| TASK OBJECTIVE |
Locate the string "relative" throughout the material and copy every line in which it occurs.

| COLLECTED MATERIAL |
* * *
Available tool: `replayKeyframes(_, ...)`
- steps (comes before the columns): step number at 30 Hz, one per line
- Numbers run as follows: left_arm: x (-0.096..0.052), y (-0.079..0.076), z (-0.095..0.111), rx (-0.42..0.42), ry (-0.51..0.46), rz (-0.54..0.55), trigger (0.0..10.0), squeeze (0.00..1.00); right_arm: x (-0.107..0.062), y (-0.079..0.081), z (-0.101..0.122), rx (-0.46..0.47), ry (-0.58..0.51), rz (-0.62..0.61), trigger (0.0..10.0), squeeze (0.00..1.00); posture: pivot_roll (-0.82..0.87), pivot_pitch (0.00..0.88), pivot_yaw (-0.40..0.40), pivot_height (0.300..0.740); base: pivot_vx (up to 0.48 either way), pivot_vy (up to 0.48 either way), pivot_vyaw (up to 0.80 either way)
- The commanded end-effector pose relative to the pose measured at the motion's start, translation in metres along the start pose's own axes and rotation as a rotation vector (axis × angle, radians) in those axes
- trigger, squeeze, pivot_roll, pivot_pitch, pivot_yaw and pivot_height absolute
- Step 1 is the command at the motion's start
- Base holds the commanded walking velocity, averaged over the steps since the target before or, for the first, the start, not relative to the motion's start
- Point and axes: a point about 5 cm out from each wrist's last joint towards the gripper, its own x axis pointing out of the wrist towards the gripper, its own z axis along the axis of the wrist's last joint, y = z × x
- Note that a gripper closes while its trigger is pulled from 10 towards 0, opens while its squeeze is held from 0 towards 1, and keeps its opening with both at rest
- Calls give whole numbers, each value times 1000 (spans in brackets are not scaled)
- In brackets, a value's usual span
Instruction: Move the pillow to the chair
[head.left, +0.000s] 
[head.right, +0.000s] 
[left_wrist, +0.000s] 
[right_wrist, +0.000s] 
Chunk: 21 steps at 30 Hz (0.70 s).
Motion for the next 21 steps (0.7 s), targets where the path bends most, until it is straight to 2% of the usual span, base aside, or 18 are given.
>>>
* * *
| ANSWER AREA |
- The commanded end-effector pose relative to the pose measured at the motion's start, translation in metres along the start pose's own axes and rotation as a rotation vector (axis × angle, radians) in those axes
- Base holds the commanded walking velocity, averaged over the steps since the target before or, for the first, the start, not relative to the motion's start

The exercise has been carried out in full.